Supplied information —
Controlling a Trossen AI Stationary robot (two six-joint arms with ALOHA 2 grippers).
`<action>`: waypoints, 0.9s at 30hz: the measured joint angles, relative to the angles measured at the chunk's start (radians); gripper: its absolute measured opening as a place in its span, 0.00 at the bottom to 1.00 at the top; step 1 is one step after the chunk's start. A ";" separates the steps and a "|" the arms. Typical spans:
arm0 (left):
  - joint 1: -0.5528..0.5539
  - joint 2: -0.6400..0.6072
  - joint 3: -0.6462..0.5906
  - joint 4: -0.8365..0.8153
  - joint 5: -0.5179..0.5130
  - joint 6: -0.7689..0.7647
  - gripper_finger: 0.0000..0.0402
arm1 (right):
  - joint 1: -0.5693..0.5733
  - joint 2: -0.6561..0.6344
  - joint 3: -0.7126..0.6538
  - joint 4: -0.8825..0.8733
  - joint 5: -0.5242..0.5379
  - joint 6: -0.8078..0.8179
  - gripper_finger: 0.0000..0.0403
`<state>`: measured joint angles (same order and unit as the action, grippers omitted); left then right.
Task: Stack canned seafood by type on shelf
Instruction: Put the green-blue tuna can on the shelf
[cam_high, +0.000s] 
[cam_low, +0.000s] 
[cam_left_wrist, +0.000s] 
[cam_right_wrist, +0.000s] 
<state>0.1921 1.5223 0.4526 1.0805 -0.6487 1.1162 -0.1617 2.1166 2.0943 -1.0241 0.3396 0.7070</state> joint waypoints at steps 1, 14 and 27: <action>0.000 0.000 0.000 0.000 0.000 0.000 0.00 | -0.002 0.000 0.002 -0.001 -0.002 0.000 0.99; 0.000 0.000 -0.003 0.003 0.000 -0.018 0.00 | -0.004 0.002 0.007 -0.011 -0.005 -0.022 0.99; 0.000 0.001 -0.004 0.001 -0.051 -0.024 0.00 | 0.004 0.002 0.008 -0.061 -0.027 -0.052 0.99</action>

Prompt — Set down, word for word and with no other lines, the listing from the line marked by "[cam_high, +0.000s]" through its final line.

Solution —
[cam_high, +0.000s] 
[cam_low, +0.000s] 
[cam_left_wrist, +0.000s] 
[cam_right_wrist, +0.000s] 
<state>0.1921 1.5223 0.4526 1.0805 -0.6487 1.1162 -0.1617 2.1166 2.0943 -1.0241 0.3396 0.7070</state> joint waypoints at steps 1, 14 and 27: <action>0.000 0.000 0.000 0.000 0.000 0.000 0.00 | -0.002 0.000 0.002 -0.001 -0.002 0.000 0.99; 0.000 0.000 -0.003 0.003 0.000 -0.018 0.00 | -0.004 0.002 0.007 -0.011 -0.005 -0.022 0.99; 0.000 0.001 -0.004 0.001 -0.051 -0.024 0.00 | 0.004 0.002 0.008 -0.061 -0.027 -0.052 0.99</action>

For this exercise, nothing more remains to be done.